What No Pictures?

I’ve been lamenting how stuck I’ve felt for the past few years. Last week I mentioned that I was working even harder to get unstuck, because I hadn’t realized that when I couldn’t figure out how to pry myself out of this rut, that I had actually given up. Someone had the guts to tell me that, and I really appreciated it. I came to the conclusion that a series of really serious losses had left me feeling bereft of any solutions. Some of those losses have been to my physical status and truly restrict what I can and can’t do but, I need to get unstuck if I am to enjoy the remainder of any time I have on this earth. I may have to modify how I do it, but I don’t have to be bored , or overwhelmed and frustrated. 

Many people have asked what the plan is. I’ve decided to play the “unstuck project” close to the vest because through no one’s fault, I get frustrated when people (although well meaning) don’t understand that just because you’ve been given a limited time frame,  you can’t just do anything you want. At times, I have a short fuse so I try my best to avoid setting myself up for agitation. Last week people gave me great answers to my question.  I’ve found that if I reframe the now cliche question, I can get answers I need. You know the question? “If you were told you only had so much time left what would you spend it doing?” So many people say things like stop work or world tours… just cuz you don’t have time, doesn’t mean you all of a sudden have money. It’s not like blindness where all your other senses become stronger. Unfortunately, I get frustrated with the things people say and I have to curb my attitude… so I stay quiet instead. I often get a lot of heat for that because I’m lucky enough to have good friends who care about me, and want to help, or share in what I’m going through. It’s a real balancing act. BUT if that’s a problem … it’s a pretty good one to have. 
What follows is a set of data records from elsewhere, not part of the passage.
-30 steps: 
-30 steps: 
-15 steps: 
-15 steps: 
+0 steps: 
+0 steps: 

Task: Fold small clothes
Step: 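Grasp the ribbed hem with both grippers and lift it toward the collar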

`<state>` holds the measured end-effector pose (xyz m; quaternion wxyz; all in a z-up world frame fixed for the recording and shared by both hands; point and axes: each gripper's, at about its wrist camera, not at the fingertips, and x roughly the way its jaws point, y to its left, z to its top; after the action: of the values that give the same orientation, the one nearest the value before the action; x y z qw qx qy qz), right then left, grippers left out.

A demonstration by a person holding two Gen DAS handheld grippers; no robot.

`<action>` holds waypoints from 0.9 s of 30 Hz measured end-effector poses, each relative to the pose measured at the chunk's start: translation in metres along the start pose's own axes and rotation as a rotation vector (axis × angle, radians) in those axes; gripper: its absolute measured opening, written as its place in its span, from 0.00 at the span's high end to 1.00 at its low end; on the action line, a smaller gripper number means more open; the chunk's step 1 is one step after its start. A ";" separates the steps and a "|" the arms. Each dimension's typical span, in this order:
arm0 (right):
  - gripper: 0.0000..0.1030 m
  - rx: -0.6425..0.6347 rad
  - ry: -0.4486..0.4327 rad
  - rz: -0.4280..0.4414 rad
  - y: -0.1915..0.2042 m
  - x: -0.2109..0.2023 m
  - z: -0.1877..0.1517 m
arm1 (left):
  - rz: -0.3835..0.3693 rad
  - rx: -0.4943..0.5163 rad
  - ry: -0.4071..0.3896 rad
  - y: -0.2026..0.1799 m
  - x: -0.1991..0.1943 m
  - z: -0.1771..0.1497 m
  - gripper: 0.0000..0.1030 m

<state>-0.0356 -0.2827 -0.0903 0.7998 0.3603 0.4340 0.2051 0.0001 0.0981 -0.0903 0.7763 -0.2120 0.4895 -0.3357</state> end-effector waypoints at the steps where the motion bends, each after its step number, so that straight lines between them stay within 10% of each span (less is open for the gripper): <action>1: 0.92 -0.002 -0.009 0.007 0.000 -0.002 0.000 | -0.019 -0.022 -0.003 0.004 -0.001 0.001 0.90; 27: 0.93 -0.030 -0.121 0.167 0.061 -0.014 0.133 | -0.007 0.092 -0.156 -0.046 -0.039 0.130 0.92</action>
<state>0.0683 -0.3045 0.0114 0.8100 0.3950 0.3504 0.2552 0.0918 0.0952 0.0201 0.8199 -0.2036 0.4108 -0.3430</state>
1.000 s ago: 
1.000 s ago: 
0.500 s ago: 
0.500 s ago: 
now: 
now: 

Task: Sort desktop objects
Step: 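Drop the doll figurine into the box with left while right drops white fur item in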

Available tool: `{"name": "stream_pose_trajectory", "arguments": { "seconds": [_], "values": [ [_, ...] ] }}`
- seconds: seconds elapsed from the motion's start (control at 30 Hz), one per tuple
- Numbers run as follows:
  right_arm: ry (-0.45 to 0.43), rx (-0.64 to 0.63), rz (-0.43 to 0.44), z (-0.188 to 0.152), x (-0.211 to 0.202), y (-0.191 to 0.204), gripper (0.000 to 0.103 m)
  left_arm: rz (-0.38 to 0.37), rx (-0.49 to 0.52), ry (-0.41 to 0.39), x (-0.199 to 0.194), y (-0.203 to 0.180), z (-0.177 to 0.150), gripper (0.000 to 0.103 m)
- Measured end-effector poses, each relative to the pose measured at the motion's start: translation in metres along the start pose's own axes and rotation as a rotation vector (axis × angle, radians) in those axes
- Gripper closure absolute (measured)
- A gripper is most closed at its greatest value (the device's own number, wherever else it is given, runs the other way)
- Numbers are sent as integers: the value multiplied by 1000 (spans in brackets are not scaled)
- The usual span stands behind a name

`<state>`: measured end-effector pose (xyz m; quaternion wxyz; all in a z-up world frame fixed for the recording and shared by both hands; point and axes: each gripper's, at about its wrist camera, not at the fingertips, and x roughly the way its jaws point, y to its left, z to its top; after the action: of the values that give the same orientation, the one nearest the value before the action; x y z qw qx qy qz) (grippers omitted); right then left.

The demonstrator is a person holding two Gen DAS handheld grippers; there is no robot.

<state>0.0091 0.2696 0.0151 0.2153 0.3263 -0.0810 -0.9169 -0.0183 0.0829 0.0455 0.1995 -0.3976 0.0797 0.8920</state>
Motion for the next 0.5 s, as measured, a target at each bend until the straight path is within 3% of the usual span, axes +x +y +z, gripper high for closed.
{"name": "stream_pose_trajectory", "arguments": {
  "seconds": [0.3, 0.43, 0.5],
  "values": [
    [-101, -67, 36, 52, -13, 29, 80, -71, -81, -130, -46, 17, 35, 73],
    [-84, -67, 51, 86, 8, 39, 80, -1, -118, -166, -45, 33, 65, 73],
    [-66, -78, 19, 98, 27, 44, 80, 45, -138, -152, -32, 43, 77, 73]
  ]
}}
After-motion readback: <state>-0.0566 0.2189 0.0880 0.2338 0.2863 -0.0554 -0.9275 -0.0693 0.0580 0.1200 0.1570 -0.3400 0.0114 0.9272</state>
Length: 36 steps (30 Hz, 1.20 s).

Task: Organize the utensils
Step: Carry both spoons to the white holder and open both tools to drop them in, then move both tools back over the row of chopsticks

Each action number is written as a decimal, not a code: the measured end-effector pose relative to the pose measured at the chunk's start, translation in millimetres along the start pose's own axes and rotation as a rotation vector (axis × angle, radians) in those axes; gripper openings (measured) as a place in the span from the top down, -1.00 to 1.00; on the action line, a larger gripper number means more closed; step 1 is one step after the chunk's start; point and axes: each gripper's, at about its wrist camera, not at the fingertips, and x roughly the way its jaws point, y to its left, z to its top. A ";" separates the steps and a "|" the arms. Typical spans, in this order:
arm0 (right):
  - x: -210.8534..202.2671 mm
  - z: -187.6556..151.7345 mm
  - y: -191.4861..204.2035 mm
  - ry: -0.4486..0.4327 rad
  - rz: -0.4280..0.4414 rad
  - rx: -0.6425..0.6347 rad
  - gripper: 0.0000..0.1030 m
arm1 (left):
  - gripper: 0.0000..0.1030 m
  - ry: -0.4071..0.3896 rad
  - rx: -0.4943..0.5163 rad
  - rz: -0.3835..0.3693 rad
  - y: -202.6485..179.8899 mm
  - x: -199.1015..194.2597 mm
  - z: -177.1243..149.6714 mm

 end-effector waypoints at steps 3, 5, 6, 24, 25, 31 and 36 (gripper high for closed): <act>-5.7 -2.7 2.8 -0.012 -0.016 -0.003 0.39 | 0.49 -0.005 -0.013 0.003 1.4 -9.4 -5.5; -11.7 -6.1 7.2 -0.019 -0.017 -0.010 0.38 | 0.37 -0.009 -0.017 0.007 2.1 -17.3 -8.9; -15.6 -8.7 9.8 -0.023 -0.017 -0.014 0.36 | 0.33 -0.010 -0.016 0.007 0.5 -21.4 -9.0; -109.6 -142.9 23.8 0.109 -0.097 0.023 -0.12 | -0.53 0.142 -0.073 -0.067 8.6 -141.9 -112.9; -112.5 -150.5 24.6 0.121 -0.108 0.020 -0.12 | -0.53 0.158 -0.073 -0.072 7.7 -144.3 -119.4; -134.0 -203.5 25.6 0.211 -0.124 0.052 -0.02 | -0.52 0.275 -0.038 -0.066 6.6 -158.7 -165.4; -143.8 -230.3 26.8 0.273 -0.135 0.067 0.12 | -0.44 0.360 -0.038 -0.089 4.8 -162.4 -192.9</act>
While I have spoken to a few people about my plans I haven’t told anyone everything because not only am I not ready to, but I don’t know that I even know what has to change. I have identified six areas of intervention. Like I said, I’m really not ready to share too much, but will share area number one. Work: When I found out how ill I was, I changed careers to something that would take less physical energy than physical therapy. I’m now a psychotherapist. I can and  want to remain working. But, I am pretty frustrated at work because while I love my work, for a mess of reasons I am not currently all that crazy about my job. BUT I could be if I could be there less. SO I made a decision to go back to part-time private practice. For those in the know it is a labor intensive project. There are many steps regarding insurance both client and liability, there is office space, there is rent, there is billing, there is …. anyhow just in order to panel with insurance companies so that I can take insurance individually there are about twenty things you have to put together and then fill out applications…its about a three-month process once you apply. I hired someone to help me with this and billing because the whole unstuck thing is about reducing stress. Yup, spending money I don’t have is stressful, but it’s the lesser of the evils. I shared this idea with a friend in the biz and he offered me some office space. I called in some referrals and things should be okay in this department.
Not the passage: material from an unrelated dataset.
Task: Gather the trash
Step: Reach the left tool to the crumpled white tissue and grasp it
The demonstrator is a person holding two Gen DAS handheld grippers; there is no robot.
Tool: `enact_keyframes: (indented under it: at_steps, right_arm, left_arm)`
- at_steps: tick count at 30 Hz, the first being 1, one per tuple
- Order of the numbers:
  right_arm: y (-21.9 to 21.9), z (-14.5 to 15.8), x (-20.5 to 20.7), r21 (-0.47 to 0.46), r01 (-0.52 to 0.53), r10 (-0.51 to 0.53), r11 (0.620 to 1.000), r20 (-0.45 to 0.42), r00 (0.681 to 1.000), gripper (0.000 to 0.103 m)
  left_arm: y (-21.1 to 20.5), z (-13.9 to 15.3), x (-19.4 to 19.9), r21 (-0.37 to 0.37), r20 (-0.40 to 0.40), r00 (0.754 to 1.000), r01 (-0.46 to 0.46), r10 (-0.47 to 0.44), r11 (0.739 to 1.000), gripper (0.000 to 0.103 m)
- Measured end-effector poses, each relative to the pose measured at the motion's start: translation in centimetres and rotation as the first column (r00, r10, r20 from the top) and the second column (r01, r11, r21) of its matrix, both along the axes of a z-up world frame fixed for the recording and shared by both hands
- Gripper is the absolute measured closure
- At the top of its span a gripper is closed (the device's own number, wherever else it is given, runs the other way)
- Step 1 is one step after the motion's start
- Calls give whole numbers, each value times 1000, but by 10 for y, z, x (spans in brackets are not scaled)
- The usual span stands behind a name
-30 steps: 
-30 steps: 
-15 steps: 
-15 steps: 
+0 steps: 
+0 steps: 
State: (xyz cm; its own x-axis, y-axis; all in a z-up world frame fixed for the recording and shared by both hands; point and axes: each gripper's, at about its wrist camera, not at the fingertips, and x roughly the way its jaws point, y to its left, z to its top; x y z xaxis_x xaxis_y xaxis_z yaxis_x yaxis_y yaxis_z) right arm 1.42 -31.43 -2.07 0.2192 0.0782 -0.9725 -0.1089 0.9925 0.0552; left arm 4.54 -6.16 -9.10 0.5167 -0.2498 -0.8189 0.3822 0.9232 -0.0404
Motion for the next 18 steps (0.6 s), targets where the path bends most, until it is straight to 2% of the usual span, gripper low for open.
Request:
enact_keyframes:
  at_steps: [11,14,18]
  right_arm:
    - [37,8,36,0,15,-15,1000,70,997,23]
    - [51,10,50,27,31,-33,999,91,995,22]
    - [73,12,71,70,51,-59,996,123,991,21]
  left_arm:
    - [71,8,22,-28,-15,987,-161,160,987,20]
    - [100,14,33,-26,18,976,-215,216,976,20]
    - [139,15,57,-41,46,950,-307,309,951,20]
I’m sure you’ve picked up on it, but just in case … there’s a ton of gratitudes in there… meanwhile,  even though I was hellbent on reducing stress…

LIFE HAD ANOTHER IDEA…

My phone completely died and I have been without one for over a week. We can’t get a landline where I live. So I finally replaced the phone yesterday. Until then I was making calls from my office at work or through my computer. Thank God for technology because….
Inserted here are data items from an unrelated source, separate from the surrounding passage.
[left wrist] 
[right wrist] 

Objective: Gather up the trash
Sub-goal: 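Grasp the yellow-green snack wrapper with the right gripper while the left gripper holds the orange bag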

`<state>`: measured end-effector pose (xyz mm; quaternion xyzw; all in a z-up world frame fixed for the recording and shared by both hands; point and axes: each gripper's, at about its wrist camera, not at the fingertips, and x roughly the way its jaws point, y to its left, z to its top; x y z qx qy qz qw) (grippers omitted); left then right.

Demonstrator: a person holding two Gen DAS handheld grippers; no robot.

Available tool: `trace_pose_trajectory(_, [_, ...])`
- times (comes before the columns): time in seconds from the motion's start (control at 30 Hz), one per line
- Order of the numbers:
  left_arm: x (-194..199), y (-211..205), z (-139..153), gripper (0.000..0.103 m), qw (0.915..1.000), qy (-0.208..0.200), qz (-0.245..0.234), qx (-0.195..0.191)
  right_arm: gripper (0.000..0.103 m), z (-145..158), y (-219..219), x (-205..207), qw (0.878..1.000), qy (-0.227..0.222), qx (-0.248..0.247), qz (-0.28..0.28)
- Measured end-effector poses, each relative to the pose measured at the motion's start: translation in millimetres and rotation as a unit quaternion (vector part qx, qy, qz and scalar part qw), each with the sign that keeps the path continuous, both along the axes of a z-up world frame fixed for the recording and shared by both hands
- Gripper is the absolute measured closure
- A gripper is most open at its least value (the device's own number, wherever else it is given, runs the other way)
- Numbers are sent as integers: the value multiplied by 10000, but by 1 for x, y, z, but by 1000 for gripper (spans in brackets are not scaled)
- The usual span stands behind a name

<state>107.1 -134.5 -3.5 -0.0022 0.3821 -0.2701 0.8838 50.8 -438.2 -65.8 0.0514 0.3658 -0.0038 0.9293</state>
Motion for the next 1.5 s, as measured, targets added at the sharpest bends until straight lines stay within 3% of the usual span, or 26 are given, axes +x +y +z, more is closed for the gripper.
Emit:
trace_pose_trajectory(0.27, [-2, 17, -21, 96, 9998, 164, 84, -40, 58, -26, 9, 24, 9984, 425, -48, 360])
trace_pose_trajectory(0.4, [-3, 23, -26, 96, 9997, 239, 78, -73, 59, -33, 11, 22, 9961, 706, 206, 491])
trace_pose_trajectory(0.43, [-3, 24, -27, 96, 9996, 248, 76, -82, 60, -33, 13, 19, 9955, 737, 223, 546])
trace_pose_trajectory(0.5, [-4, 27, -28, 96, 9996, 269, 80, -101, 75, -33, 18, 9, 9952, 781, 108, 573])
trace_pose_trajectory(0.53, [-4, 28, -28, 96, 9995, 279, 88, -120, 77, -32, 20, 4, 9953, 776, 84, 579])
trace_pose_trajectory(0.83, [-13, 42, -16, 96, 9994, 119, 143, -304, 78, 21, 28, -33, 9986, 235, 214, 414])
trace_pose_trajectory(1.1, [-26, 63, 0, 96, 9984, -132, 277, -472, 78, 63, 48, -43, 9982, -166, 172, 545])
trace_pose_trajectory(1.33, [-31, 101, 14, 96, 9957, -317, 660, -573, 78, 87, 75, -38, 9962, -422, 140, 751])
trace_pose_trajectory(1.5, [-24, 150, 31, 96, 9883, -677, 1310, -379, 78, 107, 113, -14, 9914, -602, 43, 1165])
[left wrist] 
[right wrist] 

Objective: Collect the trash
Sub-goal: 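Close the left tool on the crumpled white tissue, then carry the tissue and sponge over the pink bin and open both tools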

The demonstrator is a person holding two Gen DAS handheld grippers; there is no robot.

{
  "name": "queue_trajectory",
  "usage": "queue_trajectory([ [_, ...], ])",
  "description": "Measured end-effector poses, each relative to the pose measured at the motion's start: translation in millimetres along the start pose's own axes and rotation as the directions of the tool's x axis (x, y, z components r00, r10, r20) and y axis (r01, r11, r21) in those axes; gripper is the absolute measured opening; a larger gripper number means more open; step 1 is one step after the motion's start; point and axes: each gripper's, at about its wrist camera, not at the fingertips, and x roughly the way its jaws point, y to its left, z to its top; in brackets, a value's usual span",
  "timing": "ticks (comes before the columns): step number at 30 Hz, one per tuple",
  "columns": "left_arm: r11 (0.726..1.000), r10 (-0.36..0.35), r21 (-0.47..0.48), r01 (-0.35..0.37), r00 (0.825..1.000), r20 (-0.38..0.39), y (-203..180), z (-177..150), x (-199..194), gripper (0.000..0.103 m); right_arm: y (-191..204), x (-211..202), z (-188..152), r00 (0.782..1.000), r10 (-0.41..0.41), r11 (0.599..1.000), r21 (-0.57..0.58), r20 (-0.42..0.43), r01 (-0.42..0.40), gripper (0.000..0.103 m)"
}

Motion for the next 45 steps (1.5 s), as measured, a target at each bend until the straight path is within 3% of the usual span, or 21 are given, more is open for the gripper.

Doug woke up on Monday quite incapacitated from having had a stroke in the night. I was really afraid for him (and myself). I was willing to do what needed to be done if it meant he was in pain, but the vet thought we could give him 24 hours and see what he could recuperate. Monday, he couldn’t stand or walk. He slept nonstop. He couldn’t bark and was wheezing pretty badly when he breathed. Tuesday he woke up  and stood up. We went outdoors and he needed to be carried up and down stairs, but he walked quite a bit and even managed to take a swipe at the neighbors cat. Wednesday, he was able to walk, do stairs, bark at the neighbors cat and go out to the chicken coop with me. Many thanks go out to my other non-cat-owning neighbors who helped by taking him to the salon so I could go to work and he would have supervision all day. This was Wednesday afternoon when he was able to jump up on furniture again. unnamed (41)By Thursday afternoon he was doing the poodle dance when I came home. He is a bit more confused, but it is minimal, and he is happy and feeling good and eating like a horse. And thank goodness he is, because by Thursday morning life was at it again.

The first person I called with my new phone was my elderly mother. We spent Thursday in the hospital because of CHF and having broken her back in two places. She was in agony. She is also improving. Not unlike me she isn’t big on sharing a ton, so nuff said. But rest assured that may be the brief rendition, but life was not done yet… later that evening while heading out to the chicken coop I stepped on a ground nest of bees. (at least they didnt sting me in the head forcing me to make a public spectacle of myself! Poor Christine!) I had stepped on one years ago in bare feet . I got over 40 stings then… this time not so bad… maybe between 5-10 stings. I am not allergic which is the blessing as well.

So y’know, it’s been a hectic week. BUT everyone is on the mend. Christine didn’t sustain any head trauma,my leg, while itchy is no longer painful. And I have already started and am ready to move on to another phase of the “unstuck project.” Life will go on…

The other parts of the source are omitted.